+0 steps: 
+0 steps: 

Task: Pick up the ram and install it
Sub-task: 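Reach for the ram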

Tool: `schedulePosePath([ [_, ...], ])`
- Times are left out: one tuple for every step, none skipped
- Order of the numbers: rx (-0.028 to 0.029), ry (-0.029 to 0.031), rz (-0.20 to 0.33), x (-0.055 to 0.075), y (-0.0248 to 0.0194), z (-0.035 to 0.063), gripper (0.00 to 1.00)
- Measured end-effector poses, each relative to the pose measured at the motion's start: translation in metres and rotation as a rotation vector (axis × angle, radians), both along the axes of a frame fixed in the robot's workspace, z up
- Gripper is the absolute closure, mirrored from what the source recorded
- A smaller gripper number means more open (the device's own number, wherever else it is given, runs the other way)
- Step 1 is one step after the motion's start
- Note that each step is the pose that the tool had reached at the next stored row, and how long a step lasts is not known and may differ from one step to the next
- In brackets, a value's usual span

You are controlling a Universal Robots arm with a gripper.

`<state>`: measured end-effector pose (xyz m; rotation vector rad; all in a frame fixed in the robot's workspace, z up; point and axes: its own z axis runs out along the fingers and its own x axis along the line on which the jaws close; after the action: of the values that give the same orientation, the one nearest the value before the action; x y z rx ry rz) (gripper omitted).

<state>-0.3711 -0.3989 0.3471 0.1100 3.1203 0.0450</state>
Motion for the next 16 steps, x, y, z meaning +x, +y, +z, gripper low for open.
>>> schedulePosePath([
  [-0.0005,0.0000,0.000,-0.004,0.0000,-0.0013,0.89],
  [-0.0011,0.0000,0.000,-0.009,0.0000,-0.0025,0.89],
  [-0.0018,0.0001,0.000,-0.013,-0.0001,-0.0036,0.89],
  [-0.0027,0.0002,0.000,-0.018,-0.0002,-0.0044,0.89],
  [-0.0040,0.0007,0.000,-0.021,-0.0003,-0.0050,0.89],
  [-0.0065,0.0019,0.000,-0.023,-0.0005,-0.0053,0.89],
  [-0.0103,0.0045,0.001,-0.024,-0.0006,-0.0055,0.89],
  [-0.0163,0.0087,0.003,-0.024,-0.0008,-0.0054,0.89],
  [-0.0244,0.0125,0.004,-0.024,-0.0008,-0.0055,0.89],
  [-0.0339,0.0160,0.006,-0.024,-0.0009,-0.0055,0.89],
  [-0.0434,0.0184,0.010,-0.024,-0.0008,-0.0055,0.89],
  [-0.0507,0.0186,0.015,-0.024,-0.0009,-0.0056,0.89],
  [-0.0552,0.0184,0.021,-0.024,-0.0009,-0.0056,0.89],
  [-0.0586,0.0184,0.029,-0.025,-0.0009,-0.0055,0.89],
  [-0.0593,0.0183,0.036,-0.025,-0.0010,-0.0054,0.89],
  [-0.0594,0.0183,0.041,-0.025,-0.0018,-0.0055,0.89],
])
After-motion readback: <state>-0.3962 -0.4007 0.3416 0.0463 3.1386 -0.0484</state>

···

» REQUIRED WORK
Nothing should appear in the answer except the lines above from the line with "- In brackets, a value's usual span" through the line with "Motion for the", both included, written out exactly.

» RESULT FOR THIS TASK
- In brackets, a value's usual span

You are controlling a Universal Robots arm with a gripper.

`<state>`: measured end-effector pose (xyz m; rotation vector rad; all in a frame fixed in the robot's workspace, z up; point and axes: its own z axis runs out along the fingers and its own x axis along the line on which the jaws close; after the action: of the values that give the same orientation, the one nearest the value before the action; x y z rx ry rz) (gripper omitted).

<state>-0.3711 -0.3989 0.3471 0.1100 3.1203 0.0450</state>
Motion for the next 16 steps, x, y, z meaning +x, +y, +z, gripper low for open.

This is the complete answer.